• **Collected data entries**:
= = = =
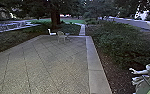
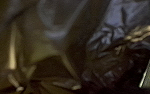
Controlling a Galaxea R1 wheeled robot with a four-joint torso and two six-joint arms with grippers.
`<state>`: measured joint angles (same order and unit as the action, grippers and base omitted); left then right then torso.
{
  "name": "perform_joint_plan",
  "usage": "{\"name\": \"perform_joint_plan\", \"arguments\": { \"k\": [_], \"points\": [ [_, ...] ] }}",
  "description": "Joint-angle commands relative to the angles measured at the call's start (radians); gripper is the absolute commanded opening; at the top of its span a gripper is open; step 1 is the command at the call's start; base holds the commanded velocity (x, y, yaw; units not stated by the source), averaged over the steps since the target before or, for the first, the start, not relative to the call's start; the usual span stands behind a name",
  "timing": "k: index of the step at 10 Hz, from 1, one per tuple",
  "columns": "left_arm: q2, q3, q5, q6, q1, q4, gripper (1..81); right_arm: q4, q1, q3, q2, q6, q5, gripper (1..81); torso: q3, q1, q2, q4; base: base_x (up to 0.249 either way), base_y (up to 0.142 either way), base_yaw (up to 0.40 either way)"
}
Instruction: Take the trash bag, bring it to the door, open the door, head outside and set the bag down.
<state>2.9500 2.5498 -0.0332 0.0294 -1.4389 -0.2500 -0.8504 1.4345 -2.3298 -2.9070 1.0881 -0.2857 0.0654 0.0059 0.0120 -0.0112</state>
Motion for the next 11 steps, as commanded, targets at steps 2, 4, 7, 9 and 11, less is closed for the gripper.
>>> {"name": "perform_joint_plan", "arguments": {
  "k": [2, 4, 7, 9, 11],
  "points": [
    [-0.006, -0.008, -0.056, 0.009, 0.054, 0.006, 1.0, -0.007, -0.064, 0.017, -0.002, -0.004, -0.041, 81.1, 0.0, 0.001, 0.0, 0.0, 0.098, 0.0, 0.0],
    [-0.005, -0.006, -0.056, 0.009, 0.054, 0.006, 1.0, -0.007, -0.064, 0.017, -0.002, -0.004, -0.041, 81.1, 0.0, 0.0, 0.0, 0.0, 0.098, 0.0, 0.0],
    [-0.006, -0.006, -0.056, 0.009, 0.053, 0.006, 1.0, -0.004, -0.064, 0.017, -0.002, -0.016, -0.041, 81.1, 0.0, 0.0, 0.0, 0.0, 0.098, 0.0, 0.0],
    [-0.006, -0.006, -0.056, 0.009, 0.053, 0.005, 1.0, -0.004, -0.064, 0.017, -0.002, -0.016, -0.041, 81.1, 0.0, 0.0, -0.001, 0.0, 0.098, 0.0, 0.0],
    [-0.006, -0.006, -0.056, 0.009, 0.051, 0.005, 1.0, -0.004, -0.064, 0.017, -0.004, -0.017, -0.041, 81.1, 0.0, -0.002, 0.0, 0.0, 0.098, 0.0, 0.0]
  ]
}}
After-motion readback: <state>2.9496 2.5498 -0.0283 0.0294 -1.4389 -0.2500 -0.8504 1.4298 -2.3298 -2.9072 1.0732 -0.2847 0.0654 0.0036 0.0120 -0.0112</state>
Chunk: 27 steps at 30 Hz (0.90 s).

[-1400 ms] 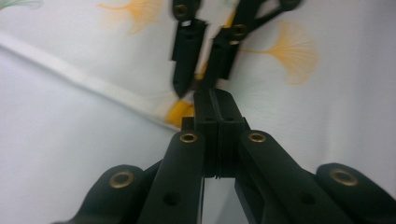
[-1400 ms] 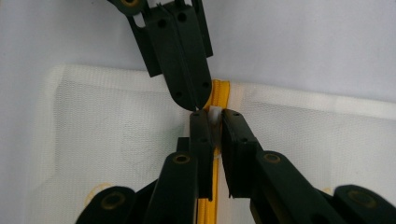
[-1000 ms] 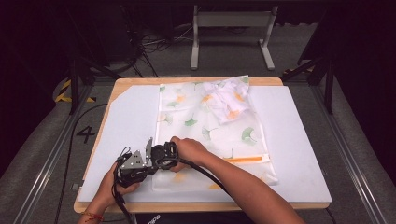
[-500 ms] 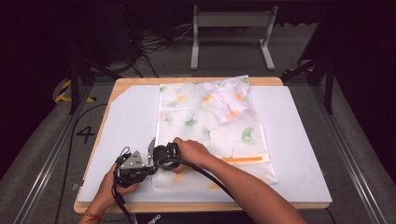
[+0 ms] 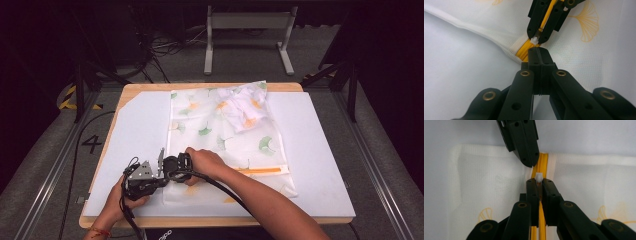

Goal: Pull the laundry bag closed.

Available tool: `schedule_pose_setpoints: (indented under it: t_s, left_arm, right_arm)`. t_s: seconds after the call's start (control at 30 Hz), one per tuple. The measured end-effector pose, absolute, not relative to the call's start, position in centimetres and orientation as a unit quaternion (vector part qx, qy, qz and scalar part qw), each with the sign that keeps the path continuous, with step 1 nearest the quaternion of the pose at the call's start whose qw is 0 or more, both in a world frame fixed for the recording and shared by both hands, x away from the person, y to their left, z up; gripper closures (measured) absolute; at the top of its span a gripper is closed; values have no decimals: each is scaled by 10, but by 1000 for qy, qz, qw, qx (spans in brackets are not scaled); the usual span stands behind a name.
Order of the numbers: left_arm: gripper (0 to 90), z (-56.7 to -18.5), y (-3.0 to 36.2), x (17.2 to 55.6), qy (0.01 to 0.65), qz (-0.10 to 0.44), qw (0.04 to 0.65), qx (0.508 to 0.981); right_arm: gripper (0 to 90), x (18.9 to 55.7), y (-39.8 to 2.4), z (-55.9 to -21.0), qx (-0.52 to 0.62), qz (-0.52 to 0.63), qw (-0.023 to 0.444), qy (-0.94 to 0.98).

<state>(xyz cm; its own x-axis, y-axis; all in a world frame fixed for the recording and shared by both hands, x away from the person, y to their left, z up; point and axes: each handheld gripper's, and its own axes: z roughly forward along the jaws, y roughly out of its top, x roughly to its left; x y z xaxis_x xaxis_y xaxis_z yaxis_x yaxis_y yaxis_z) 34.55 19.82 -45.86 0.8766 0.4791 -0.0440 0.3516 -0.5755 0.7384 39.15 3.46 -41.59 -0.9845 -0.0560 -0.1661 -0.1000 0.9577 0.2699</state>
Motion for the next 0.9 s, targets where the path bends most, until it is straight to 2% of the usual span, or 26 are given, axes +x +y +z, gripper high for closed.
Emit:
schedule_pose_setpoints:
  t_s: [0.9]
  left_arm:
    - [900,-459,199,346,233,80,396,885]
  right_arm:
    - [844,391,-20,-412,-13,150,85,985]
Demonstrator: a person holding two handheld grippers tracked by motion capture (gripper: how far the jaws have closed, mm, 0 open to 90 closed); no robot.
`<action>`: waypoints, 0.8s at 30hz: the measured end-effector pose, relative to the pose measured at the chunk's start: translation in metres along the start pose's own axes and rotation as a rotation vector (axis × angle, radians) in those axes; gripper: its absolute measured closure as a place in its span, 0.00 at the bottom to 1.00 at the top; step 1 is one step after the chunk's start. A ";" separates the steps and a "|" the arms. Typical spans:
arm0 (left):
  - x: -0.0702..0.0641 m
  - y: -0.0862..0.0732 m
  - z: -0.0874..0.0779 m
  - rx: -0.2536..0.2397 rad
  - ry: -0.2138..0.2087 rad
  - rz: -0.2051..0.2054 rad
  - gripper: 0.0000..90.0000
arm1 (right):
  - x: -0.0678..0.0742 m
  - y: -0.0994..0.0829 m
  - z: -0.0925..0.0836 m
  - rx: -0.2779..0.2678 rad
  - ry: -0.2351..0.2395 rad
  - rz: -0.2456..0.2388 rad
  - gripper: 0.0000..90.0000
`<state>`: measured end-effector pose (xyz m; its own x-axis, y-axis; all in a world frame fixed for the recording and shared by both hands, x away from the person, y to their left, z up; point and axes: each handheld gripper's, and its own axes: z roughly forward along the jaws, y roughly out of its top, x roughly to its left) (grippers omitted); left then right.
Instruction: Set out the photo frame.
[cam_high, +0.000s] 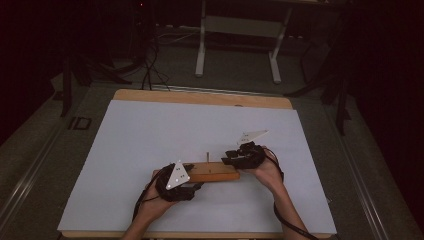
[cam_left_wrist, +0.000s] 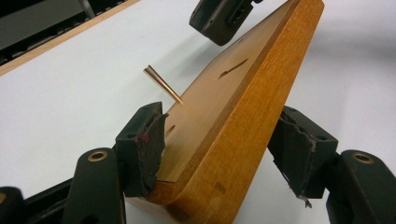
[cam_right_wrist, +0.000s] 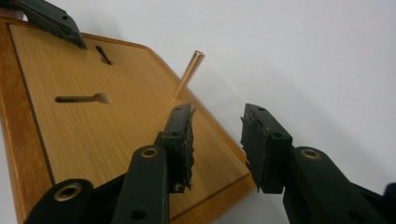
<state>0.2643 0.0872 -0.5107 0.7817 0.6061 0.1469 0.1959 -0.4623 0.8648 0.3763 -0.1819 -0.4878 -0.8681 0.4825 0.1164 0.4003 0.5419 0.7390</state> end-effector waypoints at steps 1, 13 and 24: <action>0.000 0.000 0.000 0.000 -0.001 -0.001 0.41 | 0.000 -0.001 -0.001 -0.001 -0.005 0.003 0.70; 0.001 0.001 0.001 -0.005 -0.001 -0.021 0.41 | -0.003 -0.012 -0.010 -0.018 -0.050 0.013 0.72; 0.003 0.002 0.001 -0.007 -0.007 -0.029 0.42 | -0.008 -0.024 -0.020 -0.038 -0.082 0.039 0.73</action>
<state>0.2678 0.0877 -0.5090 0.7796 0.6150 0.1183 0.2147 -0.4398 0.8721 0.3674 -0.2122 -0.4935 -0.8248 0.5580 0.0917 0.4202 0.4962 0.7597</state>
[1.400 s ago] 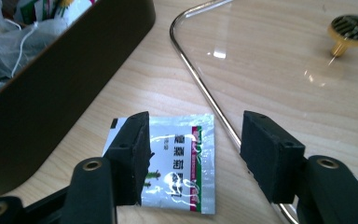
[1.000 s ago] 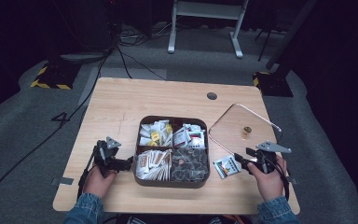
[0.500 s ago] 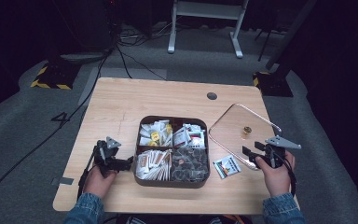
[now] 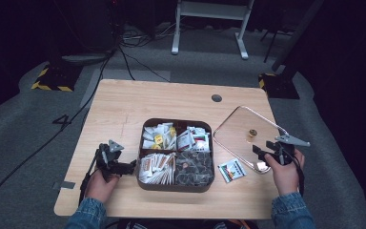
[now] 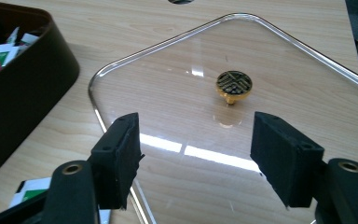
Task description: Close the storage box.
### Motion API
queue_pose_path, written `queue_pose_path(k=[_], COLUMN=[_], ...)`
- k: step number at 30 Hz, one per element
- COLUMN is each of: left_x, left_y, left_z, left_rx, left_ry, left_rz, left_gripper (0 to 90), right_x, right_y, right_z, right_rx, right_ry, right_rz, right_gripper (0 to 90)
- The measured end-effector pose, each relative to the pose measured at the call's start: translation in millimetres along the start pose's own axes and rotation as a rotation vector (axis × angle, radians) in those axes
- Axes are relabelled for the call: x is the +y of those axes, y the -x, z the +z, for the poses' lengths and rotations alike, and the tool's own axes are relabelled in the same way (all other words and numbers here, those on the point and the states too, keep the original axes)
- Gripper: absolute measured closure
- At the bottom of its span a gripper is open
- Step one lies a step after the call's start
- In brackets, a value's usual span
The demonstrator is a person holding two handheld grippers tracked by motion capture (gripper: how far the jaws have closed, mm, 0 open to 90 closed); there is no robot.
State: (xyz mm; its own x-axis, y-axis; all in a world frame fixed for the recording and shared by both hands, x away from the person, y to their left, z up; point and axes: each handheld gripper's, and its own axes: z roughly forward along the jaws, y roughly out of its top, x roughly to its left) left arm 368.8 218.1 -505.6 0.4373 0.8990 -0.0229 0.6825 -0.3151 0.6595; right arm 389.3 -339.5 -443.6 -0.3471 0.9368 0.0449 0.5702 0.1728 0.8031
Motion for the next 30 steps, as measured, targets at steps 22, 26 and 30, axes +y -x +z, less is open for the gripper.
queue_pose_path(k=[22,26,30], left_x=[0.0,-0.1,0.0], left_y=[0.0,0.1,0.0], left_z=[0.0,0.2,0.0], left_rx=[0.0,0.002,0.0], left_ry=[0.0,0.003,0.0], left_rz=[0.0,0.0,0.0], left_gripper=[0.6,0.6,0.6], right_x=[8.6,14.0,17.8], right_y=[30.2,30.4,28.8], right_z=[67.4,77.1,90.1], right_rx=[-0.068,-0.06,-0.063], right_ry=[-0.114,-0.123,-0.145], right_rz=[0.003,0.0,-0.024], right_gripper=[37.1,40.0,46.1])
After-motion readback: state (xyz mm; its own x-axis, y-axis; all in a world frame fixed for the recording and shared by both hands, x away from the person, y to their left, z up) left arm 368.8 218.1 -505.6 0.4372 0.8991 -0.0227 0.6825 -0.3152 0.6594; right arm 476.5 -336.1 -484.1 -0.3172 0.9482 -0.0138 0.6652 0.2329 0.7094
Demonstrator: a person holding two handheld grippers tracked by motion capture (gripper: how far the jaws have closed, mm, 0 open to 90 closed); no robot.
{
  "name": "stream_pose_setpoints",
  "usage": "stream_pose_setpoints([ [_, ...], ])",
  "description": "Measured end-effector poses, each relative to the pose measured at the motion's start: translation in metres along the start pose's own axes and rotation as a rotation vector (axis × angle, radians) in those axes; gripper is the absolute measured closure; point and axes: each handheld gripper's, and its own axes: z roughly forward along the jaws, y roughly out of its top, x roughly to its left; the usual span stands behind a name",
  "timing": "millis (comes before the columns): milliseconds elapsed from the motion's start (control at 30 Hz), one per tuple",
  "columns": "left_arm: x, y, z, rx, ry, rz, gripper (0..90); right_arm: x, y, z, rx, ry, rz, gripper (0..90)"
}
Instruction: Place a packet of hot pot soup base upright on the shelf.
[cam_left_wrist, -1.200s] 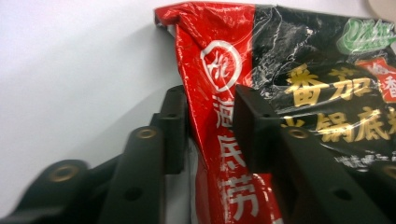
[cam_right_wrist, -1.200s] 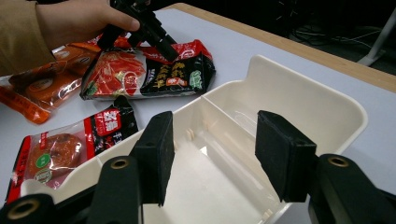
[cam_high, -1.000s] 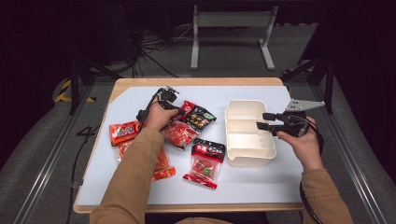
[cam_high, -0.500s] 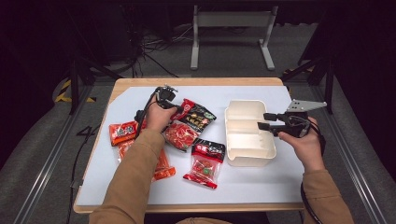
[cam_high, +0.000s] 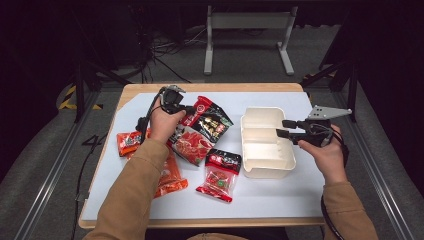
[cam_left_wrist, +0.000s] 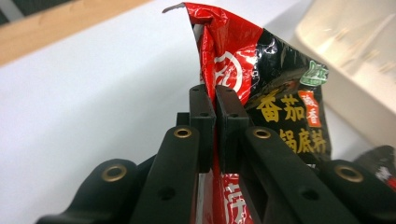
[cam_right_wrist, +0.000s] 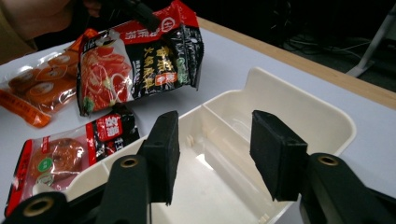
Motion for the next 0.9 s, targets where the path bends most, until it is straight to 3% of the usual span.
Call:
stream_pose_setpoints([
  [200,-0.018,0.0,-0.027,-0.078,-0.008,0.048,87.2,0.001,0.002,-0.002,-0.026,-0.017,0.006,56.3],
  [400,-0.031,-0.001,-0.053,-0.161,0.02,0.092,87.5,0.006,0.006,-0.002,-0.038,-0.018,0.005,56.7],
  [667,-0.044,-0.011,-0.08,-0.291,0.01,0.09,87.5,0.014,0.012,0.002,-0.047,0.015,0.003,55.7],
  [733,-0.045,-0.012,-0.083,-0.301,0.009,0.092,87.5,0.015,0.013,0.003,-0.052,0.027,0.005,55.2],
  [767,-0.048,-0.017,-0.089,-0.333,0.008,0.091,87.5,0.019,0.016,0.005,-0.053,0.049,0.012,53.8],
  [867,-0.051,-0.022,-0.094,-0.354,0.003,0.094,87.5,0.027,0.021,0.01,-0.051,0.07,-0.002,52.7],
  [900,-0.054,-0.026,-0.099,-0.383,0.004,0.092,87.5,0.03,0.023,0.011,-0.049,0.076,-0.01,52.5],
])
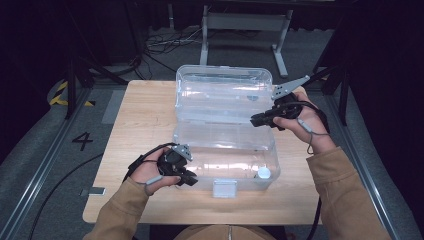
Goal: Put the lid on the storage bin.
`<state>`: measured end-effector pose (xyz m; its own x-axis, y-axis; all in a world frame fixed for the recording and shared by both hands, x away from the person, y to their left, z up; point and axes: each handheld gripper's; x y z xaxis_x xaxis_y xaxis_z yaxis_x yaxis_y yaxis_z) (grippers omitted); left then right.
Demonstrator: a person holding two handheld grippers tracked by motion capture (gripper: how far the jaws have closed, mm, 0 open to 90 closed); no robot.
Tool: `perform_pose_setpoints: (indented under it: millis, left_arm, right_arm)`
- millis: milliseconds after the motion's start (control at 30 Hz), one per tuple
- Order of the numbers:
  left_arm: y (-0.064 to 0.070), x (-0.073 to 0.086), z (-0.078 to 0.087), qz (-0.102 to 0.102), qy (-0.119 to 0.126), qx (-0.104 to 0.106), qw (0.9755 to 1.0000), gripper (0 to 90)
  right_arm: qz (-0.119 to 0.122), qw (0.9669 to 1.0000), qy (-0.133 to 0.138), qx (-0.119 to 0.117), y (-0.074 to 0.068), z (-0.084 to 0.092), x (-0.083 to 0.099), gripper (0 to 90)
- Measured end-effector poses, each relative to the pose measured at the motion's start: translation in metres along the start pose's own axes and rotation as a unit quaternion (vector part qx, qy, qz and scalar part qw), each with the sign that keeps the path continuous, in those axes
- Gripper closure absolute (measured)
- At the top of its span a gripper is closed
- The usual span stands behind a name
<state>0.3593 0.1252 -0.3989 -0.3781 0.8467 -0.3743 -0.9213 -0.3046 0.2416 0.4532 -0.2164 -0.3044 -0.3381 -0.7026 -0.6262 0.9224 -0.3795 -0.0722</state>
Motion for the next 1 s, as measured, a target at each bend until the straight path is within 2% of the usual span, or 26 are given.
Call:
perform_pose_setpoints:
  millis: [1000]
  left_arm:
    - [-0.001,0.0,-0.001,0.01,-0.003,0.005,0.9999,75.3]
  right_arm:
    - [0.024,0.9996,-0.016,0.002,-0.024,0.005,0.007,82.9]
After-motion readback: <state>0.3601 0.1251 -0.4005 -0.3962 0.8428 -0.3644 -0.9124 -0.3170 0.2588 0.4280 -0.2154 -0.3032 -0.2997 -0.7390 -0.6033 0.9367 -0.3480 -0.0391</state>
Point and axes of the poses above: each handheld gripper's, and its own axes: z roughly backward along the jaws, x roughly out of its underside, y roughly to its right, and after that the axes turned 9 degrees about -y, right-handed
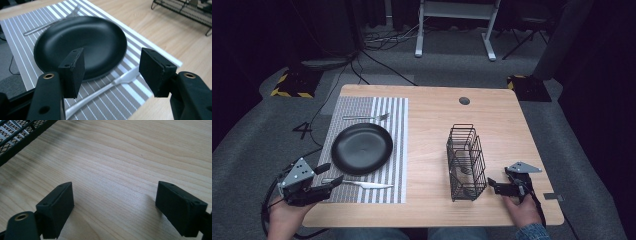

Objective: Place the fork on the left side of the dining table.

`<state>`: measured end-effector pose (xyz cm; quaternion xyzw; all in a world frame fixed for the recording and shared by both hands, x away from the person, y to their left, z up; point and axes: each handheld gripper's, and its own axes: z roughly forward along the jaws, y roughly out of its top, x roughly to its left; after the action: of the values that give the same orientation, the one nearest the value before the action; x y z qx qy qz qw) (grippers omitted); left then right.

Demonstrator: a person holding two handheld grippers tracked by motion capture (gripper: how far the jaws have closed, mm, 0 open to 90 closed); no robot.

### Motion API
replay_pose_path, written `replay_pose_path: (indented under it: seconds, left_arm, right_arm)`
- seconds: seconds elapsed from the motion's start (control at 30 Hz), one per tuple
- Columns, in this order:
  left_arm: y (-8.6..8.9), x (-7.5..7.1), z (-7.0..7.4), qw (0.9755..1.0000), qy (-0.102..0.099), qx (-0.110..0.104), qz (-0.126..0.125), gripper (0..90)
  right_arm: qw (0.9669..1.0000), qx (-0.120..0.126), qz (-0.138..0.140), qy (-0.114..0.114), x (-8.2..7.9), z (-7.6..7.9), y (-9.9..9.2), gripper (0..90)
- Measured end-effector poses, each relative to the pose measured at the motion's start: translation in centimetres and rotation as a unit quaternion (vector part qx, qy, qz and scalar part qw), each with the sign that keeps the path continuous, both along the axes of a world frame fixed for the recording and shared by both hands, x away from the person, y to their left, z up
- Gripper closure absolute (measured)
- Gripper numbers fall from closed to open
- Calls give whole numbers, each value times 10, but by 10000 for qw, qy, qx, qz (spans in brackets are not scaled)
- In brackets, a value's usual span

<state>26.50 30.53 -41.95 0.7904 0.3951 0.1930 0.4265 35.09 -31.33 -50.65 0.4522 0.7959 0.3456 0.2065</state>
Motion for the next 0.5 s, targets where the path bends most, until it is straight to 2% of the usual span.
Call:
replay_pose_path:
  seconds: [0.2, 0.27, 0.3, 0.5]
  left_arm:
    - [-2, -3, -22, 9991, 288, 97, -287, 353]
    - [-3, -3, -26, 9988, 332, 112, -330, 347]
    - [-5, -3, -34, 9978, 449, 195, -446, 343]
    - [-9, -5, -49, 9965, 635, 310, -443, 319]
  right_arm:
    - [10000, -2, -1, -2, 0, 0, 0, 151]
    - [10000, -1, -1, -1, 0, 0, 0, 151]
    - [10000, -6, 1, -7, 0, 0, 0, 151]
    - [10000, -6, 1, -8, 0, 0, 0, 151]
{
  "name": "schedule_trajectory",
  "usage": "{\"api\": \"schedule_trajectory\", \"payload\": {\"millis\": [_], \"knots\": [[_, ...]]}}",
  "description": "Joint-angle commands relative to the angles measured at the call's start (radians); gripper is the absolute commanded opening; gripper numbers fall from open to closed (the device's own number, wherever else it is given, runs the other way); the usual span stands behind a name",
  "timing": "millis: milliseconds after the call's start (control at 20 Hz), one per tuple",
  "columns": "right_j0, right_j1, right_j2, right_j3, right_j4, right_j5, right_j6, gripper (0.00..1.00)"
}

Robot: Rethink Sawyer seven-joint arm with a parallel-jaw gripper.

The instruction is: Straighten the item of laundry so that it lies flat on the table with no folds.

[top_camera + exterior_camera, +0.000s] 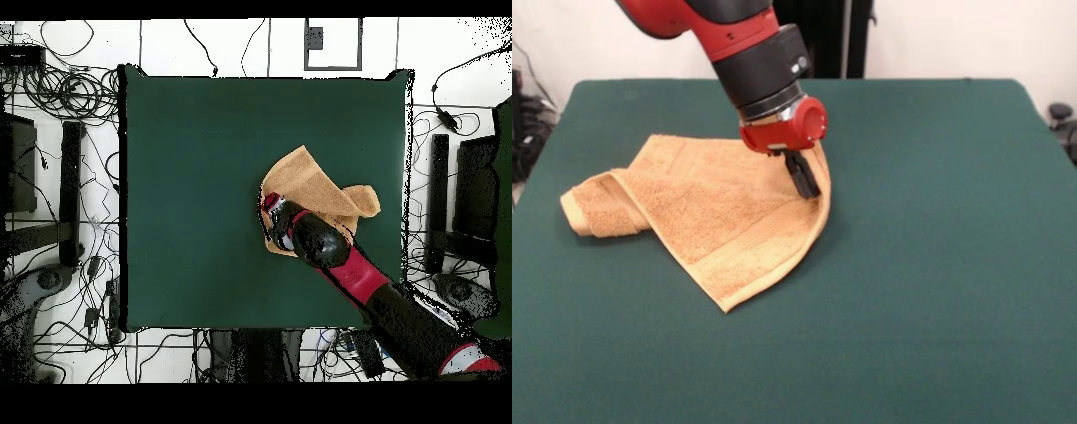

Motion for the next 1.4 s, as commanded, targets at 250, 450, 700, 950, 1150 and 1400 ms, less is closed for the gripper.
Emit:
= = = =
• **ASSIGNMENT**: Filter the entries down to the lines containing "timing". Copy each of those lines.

• **SOLUTION**:
  "timing": "k: index of the step at 10 Hz, from 1, one per tuple",
  "timing": "millis (comes before the columns): milliseconds elapsed from the motion's start (control at 30 Hz), one per tuple",
  "timing": "millis: milliseconds after the call's start (control at 20 Hz), one per tuple",

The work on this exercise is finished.